Neben uns die Sintflut!?

Den Men­schen im glo­ba­len Nor­den geht es gut, weil es den Men­schen in ande­ren Welt­re­gio­nen schlecht geht – dies ist die The­se von Ste­phan Les­se­nich. „Wir“ lagern syste­ma­tisch sozia­le Kosten und öko­lo­gi­sche Lasten unse­rer Lebens­wei­se aus, im klei­nen wie im gro­ßen Maß­stab. „Wir“ leben nicht über unse­re Ver­hält­nis­se. Wir leben über die Ver­hält­nis­se ande­rer. Und wir alle ver­drän­gen unse­ren Anteil an die­ser Praxis.
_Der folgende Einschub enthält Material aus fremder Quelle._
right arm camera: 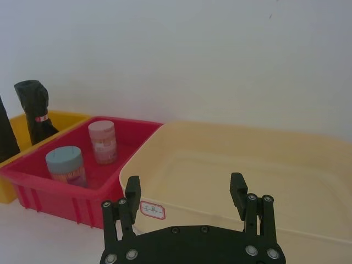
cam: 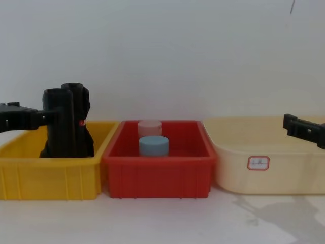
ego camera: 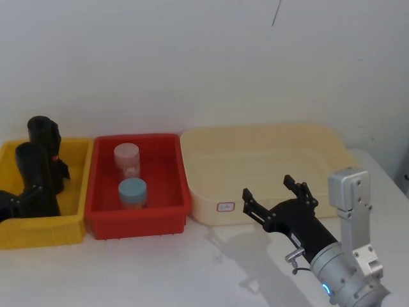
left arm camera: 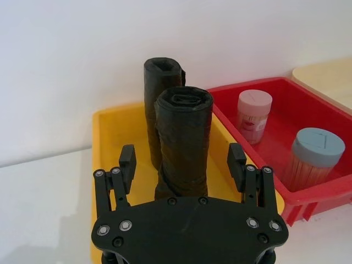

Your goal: Pick up the garbage bag with the one hand and transfer it to the other hand.

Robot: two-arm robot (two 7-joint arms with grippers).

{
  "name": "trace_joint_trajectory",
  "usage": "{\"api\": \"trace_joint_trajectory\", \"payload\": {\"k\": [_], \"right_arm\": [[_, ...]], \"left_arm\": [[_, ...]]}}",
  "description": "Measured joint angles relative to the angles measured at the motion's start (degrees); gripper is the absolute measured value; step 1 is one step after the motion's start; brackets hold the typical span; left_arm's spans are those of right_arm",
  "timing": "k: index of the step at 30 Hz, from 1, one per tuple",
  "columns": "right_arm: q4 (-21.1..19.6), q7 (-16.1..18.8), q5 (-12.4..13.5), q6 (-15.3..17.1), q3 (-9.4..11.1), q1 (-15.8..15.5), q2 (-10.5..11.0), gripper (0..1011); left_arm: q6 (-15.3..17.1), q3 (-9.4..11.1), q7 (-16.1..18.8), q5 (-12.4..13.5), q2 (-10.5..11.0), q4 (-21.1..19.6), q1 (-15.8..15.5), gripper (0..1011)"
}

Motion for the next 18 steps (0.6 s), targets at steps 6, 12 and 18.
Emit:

Der renom­mier­te Sozio­lo­ge Ste­phan Les­se­nich ana­ly­siert am Mitt­woch, 25. Okto­ber, im Kapi­tel­saal im Ste­phans­hof, Ste­phans­platz 5, die Abhän­gig­keits- und Aus­beu­tungs­ver­hält­nis­se der glo­ba­li­sier­ten Wirt­schaft, deren Ver­lie­rer jetzt an unse­re Türen klop­fen. Die Ver­an­stal­tung beginnt um 19:30 Uhr, der Ein­tritt ist frei.

Ver­an­stal­ter sind die Petra-Kel­ly-Stif­tung, das Evan­ge­li­sche Bil­dungs­werk, attac Bam­berg und der Weltladen.